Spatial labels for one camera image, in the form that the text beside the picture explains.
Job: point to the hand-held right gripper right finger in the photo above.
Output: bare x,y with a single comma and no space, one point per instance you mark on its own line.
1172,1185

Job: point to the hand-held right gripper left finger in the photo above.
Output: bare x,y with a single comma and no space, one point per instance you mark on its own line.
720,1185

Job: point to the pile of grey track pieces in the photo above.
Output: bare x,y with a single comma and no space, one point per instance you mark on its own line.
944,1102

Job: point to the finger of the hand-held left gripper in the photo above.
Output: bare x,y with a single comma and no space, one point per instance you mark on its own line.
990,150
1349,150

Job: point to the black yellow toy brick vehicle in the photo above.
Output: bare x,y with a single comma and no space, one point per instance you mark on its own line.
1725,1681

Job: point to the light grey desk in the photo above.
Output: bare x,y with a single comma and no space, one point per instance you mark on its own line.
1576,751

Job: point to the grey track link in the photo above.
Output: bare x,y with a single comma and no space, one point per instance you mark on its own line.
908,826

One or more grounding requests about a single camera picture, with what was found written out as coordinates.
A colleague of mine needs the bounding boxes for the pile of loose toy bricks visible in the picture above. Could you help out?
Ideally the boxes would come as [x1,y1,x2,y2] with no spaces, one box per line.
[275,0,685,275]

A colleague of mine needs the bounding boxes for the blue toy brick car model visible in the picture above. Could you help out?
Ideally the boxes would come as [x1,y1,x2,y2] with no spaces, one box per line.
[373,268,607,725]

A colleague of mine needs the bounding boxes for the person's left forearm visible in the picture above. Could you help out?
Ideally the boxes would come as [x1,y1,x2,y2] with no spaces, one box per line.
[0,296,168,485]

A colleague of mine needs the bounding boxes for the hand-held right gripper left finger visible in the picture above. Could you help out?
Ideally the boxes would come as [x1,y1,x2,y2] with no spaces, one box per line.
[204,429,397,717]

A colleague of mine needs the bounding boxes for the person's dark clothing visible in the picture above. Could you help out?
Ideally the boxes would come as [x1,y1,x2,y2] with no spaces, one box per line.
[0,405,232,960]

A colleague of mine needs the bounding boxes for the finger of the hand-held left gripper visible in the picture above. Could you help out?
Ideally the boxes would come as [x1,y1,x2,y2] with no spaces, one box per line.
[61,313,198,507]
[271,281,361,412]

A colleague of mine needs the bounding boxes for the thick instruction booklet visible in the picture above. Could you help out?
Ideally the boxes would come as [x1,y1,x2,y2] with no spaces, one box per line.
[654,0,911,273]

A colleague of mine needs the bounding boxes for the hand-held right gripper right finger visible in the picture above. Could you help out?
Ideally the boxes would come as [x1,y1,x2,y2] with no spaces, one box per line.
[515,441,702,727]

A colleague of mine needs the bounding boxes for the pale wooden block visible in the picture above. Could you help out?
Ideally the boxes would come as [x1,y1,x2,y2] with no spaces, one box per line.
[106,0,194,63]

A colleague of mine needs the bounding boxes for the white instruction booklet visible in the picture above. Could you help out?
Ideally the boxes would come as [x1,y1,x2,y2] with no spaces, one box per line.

================================

## Required action:
Go through the entries and filter for lines holding the word "camera"; copy each match.

## The answer:
Spatial labels for one camera image, in the form that the text beside the picture explains.
One or more grounding requests about a single camera picture, with what was found written out as coordinates.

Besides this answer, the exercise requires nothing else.